AIM OF THE EXERCISE: Search the data below for the string "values". Extract every line that contains it.

+++ RECORDED DATA +++

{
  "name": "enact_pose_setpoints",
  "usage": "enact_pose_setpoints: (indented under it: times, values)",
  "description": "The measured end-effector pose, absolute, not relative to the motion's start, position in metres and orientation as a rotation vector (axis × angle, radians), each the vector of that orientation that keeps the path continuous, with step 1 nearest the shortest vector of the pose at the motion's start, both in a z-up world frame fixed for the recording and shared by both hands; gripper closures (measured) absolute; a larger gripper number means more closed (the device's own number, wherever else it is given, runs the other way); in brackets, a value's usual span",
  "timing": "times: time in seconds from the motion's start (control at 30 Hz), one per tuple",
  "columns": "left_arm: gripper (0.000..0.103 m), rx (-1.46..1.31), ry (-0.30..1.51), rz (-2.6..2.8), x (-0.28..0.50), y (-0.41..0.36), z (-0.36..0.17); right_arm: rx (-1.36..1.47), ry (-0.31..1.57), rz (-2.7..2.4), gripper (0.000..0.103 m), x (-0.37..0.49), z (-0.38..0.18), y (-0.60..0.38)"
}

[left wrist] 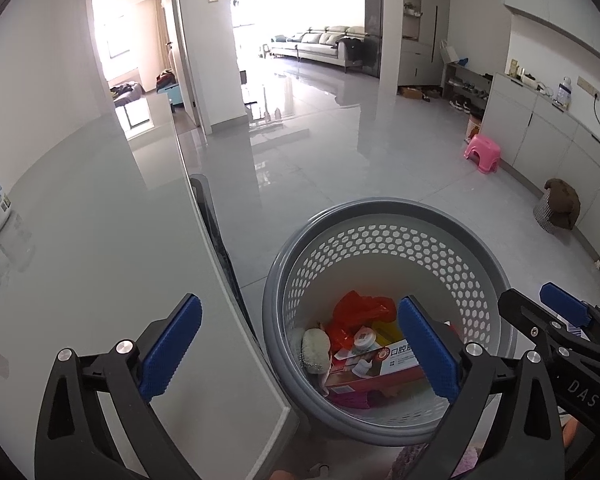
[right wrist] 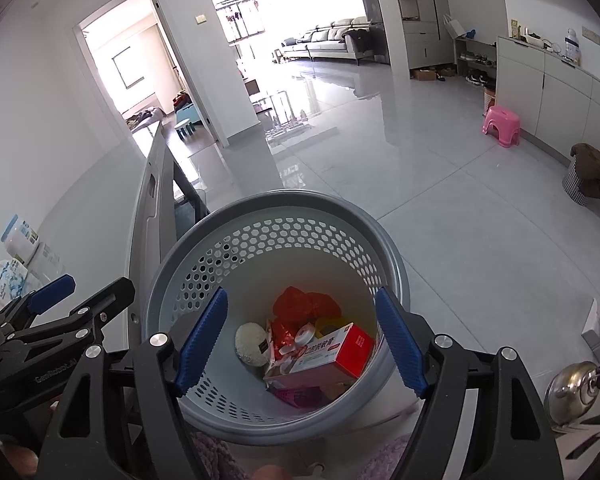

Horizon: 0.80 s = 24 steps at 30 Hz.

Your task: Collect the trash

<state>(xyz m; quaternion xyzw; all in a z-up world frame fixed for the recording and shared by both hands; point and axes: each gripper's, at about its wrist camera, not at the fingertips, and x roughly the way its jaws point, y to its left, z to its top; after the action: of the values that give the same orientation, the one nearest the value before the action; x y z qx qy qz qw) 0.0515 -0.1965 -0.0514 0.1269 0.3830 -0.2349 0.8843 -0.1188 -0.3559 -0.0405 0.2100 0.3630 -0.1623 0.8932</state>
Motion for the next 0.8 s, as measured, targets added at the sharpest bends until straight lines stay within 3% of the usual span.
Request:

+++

ANSWER TO THIS EXERCISE:
  "usage": "enact_pose_setpoints: (indented under it: times, values)",
<state>(xyz m; quaternion xyzw; all in a z-up world frame fixed for the recording and shared by both hands; point and axes: each gripper's, at about its wrist camera, not at the fingertips, and x roughly the way its jaws point, y to its left, z to its top; after the action: of the values that give the same orientation, the one nearest the value before the action; x y z qx qy qz qw) 0.0515 -0.1965 -0.0514 0.1269 0.3830 -0.2349 0.8843 -0.1188 -0.3559 -0.0405 0.2100 0.3630 -0.1623 0.8932</state>

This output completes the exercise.